§ EXERCISE INSTRUCTIONS:
Every line that holds the word "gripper" needs to be copied from the data below.

§ COLLECTED DATA:
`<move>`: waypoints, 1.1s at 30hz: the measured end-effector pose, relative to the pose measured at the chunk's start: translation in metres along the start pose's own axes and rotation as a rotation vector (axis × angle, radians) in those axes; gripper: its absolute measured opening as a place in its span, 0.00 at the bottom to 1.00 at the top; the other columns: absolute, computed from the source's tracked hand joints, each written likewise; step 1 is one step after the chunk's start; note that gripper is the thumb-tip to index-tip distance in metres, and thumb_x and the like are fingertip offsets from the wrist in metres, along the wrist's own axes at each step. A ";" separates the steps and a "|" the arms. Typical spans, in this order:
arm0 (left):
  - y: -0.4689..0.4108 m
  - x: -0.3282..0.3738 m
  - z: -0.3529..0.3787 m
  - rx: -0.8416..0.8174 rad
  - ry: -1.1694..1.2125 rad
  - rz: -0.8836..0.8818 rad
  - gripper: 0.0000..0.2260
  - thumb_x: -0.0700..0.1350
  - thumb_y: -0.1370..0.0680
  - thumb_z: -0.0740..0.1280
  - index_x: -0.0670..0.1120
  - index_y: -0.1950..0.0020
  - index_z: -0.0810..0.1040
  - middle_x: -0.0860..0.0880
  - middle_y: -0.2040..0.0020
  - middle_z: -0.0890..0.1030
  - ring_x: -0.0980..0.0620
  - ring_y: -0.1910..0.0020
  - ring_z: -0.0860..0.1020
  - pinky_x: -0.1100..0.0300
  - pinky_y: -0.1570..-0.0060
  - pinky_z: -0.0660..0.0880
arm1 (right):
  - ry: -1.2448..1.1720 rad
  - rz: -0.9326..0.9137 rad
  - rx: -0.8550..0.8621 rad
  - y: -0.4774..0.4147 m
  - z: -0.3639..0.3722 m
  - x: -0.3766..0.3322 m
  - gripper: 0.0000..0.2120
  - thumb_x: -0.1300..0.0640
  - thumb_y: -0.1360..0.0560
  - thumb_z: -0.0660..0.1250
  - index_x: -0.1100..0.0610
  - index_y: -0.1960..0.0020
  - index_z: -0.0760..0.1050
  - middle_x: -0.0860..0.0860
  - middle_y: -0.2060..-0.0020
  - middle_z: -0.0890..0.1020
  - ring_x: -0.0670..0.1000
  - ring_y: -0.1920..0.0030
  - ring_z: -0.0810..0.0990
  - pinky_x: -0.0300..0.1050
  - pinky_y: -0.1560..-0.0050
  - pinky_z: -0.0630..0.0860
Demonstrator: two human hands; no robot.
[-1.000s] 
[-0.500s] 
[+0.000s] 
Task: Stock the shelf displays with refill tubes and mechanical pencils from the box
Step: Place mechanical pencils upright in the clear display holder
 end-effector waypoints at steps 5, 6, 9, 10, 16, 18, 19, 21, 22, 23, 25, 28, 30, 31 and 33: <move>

§ SOLUTION TO THE PROBLEM:
`<move>`: waypoints, 1.1s at 30hz: the measured end-effector pose, relative to the pose measured at the chunk's start: translation in metres along the start pose's own axes and rotation as a rotation vector (axis × angle, radians) in those axes; gripper: its absolute measured opening as a place in its span, 0.00 at the bottom to 1.00 at the top; the other columns: absolute, computed from the source's tracked hand joints, each written likewise; step 1 is one step after the chunk's start; note that gripper is the thumb-tip to index-tip distance in metres, and thumb_x and the like are fingertip offsets from the wrist in metres, along the wrist's own axes at each step. A ";" separates the steps and a "|" the arms. Typical spans, in this order:
  - gripper: 0.0000..0.2260
  - gripper: 0.0000..0.2120

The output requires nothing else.